It needs more emphasis:
You, as the bride, can say “No” to photographers.
I wish I had realized that.
There really isn’t a single decent photo of me and Mr. Neville from my wedding. The photographer made me take off my glasses for some of them. I can’t see anything farther away than maybe a foot, and something about my eyes makes the lack of ability to focus really obvious in any picture of me taken without my glasses. I look either brain-dead or stoned out of my gourd in a lot of the pictures. Mr. Neville has a tendency to close his eyes in pictures, and I’m no good at faking a smile (and I hate having my picture taken, so a real smile is out of the question), so there isn’t a good picture where I am smiling and don’t look stoned and he has his eyes open.
There is, however, a great pic that someone other than the photographer took of me and my dad in the bride’s room before the ceremony. We’re both trying and failing to fake a smile, and we have the exact same expression on both of our faces.
Another thing more brides should know:
Just because something is traditional at weddings doesn’t mean you have to do it at yours.
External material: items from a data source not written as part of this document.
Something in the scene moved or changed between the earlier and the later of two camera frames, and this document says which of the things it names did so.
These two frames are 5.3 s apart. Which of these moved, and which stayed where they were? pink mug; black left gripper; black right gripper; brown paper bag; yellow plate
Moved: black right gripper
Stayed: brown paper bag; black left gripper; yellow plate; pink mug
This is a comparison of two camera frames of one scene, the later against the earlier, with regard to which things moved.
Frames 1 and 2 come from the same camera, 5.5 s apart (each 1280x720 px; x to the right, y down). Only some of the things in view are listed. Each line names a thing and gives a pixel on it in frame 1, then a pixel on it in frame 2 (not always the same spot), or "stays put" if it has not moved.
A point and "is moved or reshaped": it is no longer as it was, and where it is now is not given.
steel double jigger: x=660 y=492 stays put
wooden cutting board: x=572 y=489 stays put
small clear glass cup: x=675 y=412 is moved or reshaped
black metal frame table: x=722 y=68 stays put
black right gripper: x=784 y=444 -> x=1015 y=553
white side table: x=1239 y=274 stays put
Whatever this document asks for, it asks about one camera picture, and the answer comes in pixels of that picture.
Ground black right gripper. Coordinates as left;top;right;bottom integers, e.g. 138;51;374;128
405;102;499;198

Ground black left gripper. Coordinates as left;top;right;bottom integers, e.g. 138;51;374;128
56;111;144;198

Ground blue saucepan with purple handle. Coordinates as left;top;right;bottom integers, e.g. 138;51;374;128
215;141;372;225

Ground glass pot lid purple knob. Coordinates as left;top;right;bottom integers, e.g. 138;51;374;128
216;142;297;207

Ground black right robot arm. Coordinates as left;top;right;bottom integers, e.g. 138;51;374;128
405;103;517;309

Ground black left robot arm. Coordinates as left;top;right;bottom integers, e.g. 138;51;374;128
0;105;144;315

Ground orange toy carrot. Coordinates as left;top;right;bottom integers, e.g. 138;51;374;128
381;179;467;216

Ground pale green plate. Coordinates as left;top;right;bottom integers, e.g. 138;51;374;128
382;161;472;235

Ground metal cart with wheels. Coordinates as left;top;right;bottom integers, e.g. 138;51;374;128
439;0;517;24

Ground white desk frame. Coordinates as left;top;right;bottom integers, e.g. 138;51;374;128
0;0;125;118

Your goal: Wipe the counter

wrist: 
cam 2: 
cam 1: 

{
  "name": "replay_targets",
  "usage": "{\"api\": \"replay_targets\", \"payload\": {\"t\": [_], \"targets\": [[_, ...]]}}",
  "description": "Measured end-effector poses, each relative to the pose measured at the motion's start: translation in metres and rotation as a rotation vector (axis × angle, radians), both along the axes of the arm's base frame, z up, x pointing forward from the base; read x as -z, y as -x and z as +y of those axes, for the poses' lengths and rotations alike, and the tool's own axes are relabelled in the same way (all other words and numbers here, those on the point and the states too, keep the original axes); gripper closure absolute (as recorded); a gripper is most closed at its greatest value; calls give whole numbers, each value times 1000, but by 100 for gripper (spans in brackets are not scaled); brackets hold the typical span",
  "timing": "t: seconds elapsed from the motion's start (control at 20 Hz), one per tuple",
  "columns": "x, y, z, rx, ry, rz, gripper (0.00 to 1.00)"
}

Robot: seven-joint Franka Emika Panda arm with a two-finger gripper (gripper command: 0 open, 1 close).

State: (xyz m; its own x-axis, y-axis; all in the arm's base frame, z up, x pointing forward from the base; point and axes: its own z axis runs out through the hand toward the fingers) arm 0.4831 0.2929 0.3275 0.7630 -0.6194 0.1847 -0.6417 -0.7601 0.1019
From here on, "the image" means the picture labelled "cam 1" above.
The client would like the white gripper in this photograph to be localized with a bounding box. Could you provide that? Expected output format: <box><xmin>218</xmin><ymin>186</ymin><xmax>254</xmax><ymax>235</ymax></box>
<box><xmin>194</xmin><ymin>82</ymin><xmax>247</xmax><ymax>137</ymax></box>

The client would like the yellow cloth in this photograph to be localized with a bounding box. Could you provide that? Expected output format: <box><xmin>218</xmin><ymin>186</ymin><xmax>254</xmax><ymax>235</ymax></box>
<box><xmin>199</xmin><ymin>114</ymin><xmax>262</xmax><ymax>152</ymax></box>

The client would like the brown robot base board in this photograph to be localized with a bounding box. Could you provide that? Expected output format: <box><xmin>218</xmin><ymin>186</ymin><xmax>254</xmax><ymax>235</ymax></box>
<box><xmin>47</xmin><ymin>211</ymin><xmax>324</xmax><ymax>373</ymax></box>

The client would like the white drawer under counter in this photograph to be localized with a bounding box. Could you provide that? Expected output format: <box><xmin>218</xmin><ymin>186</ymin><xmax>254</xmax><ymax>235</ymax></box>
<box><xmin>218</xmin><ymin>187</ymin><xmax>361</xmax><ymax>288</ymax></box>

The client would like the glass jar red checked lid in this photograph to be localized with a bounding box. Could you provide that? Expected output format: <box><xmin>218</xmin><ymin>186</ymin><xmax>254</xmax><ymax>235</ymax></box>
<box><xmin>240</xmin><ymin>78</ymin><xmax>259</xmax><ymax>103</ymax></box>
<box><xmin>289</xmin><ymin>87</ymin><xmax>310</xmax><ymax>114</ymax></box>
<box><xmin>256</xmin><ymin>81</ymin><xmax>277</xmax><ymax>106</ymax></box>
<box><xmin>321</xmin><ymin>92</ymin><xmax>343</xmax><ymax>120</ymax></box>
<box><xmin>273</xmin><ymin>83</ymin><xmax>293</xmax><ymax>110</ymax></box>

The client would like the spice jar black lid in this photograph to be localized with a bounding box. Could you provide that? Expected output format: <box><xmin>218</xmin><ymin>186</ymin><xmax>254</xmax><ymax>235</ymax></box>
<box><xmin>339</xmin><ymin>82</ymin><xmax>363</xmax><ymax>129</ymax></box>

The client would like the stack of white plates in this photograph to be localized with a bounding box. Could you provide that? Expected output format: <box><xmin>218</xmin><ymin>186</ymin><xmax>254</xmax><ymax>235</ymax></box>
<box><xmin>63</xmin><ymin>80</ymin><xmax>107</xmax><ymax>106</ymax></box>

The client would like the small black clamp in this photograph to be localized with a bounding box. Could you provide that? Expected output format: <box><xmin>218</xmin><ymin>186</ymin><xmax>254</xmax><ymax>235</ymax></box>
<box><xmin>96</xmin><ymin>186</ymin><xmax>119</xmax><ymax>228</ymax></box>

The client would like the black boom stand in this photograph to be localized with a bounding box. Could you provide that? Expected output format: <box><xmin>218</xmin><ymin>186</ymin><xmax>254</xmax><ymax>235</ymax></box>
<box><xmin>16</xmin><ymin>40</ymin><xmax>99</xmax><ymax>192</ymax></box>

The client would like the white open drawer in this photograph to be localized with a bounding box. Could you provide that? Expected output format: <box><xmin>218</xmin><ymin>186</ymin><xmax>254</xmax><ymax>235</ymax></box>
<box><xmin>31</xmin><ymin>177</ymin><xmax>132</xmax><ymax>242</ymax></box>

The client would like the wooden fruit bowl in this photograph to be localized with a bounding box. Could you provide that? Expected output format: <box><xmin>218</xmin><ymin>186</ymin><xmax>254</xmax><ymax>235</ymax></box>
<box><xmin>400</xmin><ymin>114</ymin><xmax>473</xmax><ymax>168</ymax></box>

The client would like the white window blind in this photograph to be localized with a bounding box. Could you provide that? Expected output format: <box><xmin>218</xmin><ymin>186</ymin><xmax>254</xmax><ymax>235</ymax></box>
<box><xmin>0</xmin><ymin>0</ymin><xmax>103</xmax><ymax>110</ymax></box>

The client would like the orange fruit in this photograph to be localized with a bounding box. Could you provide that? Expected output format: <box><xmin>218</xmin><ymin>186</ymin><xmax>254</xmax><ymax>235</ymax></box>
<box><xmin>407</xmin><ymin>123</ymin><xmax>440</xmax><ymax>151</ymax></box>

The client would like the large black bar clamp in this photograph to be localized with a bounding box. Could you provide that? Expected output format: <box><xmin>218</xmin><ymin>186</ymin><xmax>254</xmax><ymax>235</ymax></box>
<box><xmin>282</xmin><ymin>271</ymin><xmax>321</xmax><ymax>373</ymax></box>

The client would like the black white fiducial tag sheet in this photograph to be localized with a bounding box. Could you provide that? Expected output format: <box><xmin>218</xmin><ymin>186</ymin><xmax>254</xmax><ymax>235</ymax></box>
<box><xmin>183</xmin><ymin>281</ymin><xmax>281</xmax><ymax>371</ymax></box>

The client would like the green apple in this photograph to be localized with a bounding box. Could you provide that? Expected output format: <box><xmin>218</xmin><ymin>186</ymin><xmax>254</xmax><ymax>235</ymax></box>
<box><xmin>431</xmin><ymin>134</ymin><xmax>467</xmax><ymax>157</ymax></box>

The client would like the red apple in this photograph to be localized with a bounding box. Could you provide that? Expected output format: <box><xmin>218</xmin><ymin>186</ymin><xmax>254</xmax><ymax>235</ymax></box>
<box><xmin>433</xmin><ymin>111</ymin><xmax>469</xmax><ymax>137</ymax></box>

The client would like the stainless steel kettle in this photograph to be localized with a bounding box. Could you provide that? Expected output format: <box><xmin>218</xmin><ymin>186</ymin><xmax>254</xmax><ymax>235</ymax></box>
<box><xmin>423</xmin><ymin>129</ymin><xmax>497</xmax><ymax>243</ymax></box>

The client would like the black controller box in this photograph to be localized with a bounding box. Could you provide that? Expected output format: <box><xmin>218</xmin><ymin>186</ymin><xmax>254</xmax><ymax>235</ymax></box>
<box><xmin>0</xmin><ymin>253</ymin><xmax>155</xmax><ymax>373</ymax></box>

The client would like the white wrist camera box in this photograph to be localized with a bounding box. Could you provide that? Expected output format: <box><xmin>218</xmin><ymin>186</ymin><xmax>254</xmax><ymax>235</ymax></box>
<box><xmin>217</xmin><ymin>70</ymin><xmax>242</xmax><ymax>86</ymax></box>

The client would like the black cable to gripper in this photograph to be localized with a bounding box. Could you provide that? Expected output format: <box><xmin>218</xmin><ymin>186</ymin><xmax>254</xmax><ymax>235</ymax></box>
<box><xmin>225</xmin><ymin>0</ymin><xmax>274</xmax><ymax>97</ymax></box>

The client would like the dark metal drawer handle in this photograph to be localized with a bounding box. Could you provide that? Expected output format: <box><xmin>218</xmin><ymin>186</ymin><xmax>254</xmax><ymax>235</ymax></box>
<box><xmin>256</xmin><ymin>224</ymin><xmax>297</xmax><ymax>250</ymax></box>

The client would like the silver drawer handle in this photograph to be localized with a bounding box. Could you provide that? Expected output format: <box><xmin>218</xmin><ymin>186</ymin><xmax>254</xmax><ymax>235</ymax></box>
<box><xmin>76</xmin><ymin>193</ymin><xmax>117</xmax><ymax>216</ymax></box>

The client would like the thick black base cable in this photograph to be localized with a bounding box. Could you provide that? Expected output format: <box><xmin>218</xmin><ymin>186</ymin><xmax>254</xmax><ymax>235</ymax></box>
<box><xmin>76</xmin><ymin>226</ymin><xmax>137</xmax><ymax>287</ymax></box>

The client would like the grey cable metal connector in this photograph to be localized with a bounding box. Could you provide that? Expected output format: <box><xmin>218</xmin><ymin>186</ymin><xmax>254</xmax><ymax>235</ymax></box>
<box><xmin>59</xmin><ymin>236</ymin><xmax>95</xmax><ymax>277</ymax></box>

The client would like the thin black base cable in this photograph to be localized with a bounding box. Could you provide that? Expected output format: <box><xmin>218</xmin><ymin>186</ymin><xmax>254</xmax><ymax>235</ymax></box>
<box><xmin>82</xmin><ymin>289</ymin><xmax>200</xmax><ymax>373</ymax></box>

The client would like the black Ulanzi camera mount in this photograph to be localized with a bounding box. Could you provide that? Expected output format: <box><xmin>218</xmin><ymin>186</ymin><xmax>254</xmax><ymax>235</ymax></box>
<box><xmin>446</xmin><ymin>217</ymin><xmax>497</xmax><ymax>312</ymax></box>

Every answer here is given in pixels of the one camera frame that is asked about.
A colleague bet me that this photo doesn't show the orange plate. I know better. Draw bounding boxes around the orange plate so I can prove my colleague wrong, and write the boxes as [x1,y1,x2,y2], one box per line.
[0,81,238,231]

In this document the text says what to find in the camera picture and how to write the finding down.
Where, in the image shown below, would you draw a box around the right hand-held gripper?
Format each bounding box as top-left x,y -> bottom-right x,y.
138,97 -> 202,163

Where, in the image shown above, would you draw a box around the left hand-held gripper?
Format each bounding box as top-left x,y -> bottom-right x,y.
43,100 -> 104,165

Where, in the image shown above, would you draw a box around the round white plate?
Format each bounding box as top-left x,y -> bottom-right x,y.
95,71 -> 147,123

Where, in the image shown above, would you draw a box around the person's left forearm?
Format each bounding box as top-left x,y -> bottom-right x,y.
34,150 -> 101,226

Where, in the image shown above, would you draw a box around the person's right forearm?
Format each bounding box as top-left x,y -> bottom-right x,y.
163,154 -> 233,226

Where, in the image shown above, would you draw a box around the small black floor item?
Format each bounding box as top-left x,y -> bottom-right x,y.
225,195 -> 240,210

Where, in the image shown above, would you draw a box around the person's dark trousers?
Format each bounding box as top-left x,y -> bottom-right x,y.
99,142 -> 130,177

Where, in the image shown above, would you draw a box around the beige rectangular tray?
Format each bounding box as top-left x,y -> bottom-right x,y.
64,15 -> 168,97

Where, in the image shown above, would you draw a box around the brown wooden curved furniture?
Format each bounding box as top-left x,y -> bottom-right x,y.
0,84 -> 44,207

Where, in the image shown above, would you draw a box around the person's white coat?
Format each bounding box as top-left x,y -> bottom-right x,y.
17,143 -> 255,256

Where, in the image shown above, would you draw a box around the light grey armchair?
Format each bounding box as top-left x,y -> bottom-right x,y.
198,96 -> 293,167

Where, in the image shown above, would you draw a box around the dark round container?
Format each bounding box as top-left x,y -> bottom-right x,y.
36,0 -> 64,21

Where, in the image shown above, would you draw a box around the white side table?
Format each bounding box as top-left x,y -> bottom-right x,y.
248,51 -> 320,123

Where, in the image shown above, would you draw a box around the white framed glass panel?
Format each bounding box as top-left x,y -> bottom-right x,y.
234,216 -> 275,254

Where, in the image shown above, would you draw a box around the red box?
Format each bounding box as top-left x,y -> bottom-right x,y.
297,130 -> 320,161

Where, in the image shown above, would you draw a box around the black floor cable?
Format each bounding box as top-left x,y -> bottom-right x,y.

My MIL wanted us to do the cake-smashing thing at our wedding. That “tradition” (it seems to me to have only gotten started in the past few years) disgusts me. I refused. We didn’t even feed each other cake because we figured we’d just get it on each other’s faces and that idea appealed to neither of us. We didn’t do the bouquet or garter toss, either, since I don’t like those traditions. Mr. Neville, my dad, and his dad didn’t want to wear tuxes, so we didn’t do tuxes. Our reception was in the afternoon with a meal at a buffet restaurant following, so I didn’t have to work out a seating arrangement and Mr. Neville didn’t have to do a lot of dancing in front of everybody. We didn’t have a getaway car, so obviously nobody decorated it. And guess what? We’re still married, even though we didn’t do those traditional things at our wedding.